→ Problem statement
When you reach the line in the data below that contains "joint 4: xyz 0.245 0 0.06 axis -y", please start repeating lines exactly, and stop after the line that contains "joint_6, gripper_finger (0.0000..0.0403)", repeating nothing else.

──────

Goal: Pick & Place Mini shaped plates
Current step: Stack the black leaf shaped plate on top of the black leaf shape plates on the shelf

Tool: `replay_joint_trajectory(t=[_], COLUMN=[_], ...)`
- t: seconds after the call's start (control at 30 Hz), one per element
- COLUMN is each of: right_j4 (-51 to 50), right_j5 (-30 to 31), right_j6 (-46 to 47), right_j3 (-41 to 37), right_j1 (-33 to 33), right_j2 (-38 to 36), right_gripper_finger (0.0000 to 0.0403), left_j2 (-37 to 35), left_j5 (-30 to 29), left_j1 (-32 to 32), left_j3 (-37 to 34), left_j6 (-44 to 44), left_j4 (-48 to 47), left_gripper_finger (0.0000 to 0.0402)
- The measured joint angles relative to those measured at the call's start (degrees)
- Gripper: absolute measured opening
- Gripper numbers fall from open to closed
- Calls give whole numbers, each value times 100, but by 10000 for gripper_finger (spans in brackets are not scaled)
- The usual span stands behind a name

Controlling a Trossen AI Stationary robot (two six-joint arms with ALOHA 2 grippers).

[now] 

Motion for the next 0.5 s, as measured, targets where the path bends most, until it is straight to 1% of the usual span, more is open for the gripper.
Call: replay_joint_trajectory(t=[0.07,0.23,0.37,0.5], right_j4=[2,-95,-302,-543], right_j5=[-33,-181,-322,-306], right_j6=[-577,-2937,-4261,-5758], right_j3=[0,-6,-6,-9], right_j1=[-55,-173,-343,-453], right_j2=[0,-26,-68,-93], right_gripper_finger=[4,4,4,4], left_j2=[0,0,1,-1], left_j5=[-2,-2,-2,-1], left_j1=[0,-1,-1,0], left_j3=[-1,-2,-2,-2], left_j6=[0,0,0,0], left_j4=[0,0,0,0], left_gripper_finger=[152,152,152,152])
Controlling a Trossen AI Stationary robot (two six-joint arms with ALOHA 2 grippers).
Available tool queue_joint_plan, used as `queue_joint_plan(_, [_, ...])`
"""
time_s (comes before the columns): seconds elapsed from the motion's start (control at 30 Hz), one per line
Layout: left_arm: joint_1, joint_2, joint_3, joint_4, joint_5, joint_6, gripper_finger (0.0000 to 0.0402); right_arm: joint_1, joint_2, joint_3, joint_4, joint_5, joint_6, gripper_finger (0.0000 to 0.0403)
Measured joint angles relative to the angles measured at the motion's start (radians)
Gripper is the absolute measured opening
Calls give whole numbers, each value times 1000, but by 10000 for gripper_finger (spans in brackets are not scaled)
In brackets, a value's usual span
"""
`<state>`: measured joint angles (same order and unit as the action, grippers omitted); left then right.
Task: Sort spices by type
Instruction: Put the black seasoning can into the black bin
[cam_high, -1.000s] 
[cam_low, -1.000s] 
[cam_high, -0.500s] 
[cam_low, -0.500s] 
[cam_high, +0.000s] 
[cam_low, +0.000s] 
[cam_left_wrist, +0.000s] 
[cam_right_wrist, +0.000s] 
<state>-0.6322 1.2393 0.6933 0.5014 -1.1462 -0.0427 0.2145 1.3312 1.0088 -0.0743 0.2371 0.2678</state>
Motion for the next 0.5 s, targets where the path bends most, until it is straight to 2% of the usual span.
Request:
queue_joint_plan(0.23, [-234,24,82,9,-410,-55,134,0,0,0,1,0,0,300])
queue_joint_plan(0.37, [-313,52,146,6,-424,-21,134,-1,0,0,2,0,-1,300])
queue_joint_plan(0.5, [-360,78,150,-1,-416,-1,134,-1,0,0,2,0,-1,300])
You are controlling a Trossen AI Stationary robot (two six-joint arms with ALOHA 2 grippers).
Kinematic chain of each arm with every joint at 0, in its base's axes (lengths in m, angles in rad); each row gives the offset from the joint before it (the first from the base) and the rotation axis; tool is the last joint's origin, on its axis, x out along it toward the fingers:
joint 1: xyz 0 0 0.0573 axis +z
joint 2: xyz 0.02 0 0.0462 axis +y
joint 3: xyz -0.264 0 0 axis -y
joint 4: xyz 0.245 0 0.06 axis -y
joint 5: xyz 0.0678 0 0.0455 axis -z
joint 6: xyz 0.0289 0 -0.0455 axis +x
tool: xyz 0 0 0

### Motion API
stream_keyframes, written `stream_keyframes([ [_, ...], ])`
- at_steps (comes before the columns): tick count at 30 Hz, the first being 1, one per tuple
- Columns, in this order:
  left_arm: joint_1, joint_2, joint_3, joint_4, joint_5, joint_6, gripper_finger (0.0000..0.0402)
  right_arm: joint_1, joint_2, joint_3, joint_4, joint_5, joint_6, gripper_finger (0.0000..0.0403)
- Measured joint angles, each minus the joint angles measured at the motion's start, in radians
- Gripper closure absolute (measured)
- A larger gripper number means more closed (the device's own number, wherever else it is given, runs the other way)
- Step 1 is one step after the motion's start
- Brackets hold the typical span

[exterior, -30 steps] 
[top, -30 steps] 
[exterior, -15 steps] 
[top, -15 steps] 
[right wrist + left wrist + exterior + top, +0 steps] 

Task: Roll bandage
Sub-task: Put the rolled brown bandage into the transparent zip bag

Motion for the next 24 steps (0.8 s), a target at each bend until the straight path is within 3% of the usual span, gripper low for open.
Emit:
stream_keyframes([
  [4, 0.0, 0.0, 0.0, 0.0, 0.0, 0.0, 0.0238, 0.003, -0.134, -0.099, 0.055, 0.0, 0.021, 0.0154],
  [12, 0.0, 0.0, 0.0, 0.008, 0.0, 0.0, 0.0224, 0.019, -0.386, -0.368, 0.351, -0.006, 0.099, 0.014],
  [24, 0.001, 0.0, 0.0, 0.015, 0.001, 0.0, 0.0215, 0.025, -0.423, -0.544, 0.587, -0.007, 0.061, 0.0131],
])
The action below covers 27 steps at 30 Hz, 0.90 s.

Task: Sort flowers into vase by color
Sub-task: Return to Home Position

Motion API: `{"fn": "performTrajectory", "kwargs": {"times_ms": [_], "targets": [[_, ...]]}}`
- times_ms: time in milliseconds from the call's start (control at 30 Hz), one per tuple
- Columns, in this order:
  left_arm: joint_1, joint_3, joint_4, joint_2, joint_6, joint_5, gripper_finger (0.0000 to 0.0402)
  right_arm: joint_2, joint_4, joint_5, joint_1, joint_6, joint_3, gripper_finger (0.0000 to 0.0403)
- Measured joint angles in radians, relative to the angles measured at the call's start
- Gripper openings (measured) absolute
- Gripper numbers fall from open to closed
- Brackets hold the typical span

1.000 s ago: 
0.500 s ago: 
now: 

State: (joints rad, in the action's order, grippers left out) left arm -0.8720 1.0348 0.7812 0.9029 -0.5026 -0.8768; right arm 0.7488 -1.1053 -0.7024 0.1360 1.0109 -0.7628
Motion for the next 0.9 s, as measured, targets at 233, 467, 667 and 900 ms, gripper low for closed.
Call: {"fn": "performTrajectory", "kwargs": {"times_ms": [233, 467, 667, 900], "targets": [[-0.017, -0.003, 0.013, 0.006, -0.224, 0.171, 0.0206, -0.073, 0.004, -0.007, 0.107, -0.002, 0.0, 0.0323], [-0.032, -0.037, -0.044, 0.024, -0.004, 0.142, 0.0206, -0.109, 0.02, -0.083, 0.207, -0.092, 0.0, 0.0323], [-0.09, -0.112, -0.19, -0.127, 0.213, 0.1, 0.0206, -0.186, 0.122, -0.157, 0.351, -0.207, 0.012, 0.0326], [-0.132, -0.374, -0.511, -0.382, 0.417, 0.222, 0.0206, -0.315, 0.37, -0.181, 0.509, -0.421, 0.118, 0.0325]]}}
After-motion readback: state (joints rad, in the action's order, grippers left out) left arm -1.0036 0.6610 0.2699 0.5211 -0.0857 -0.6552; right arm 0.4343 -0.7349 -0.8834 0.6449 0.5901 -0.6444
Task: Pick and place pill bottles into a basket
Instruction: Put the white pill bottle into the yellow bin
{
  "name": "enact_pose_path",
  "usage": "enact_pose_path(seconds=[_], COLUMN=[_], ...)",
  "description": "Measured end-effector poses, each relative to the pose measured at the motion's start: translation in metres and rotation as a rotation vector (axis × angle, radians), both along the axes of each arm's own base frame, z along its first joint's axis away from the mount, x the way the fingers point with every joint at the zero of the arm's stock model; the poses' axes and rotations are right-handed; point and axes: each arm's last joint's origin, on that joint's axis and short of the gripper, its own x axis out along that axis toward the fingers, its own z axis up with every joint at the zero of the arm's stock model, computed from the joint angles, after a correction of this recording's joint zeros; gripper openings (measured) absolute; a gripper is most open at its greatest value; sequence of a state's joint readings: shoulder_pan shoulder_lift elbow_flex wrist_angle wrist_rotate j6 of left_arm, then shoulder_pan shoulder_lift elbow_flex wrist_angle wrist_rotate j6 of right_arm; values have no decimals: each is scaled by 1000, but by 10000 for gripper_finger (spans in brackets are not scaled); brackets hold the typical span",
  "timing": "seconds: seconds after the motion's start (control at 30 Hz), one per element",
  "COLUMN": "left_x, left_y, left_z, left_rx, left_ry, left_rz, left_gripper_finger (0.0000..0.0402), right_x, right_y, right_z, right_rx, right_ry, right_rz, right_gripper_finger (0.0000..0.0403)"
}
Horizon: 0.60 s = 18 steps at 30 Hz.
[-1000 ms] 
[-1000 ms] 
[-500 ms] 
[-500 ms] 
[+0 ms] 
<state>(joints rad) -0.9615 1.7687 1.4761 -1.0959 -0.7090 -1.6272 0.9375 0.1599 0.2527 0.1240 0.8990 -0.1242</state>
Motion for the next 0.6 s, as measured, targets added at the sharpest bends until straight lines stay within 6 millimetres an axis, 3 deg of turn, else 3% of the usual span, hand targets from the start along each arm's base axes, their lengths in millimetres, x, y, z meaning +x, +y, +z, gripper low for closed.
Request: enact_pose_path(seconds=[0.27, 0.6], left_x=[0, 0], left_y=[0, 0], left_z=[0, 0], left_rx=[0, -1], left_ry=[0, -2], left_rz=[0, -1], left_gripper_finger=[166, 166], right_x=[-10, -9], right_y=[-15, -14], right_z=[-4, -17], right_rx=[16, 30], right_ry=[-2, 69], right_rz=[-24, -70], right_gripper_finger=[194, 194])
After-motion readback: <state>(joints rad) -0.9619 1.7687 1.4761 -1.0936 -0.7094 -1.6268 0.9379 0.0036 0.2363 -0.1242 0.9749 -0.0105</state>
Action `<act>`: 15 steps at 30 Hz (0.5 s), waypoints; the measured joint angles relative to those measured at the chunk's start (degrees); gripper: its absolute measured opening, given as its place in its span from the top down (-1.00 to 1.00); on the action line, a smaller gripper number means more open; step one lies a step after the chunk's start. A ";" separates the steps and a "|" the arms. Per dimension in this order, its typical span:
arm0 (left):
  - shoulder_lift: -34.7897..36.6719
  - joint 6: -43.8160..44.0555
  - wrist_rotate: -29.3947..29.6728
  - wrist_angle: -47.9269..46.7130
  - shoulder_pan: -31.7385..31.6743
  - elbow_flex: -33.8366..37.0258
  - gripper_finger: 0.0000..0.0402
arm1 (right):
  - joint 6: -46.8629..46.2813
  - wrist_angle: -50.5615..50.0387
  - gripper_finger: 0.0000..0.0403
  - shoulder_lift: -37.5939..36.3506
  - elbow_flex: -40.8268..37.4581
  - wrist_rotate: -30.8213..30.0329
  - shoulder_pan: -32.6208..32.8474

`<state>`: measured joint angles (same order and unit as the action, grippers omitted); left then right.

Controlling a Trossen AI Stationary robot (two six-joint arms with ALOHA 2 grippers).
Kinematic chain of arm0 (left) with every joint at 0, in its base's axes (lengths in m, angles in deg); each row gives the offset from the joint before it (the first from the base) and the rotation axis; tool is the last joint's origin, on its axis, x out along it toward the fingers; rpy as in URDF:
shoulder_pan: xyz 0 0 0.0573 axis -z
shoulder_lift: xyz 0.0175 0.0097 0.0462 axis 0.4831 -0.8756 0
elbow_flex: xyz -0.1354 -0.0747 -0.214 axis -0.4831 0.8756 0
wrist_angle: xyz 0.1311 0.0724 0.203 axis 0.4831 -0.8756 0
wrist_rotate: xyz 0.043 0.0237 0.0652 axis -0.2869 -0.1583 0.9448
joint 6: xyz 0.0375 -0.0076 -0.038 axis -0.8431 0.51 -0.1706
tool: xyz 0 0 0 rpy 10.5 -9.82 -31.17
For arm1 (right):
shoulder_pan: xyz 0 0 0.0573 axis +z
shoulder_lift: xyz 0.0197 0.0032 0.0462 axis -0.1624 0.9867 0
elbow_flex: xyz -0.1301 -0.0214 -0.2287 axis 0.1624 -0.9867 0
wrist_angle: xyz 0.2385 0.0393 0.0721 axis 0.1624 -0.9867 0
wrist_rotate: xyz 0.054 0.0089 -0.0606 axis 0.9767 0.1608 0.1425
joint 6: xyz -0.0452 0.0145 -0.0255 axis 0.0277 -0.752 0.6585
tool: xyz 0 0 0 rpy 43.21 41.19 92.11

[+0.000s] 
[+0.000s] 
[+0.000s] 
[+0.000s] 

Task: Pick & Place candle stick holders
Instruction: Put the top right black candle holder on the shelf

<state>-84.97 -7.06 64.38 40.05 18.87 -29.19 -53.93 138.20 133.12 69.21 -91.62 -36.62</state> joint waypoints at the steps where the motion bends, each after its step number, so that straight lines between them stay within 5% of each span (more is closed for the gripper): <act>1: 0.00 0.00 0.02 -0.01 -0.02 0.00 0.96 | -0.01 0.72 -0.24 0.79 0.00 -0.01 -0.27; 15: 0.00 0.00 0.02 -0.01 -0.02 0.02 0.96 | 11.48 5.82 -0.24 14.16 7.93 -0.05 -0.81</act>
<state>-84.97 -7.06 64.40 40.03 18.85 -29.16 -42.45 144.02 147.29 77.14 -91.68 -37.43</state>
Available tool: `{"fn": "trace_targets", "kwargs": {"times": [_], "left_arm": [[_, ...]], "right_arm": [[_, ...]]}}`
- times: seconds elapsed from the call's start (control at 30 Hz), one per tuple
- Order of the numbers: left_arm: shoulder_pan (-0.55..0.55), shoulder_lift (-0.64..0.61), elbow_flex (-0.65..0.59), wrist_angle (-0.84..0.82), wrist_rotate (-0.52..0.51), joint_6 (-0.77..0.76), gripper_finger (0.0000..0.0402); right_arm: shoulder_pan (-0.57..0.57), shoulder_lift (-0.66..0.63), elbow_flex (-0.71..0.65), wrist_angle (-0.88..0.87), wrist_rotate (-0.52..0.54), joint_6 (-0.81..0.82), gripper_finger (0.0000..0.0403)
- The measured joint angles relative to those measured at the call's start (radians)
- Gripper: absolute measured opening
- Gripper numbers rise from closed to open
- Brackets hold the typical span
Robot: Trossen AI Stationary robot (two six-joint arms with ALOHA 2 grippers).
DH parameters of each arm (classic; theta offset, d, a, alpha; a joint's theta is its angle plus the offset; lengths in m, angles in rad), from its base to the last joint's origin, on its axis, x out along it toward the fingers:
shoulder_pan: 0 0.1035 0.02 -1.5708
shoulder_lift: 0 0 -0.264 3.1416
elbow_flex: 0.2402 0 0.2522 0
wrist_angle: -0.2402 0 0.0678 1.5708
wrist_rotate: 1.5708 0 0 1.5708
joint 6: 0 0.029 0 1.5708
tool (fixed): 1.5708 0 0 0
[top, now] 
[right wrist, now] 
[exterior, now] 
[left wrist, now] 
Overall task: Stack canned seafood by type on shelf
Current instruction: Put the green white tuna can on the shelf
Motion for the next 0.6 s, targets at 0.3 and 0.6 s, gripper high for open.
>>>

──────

→ Answer to this problem
joint 4: xyz 0.245 0 0.06 axis -y
joint 5: xyz 0.0678 0 0.0455 axis -z
joint 6: xyz 0.0289 0 -0.0455 axis +x
tool: xyz 0 0 0

### Motion API
stream_keyframes, written `stream_keyframes([ [_, ...], ])`
- at_steps (comes before the columns): tick count at 30 Hz, the first being 1, one per tuple
- Columns, in this order:
  left_arm: joint_1, joint_2, joint_3, joint_4, joint_5, joint_6, gripper_finger (0.0000..0.0402)
  right_arm: joint_1, joint_2, joint_3, joint_4, joint_5, joint_6, gripper_finger (0.0000..0.0403)

The answer given above is the complete response.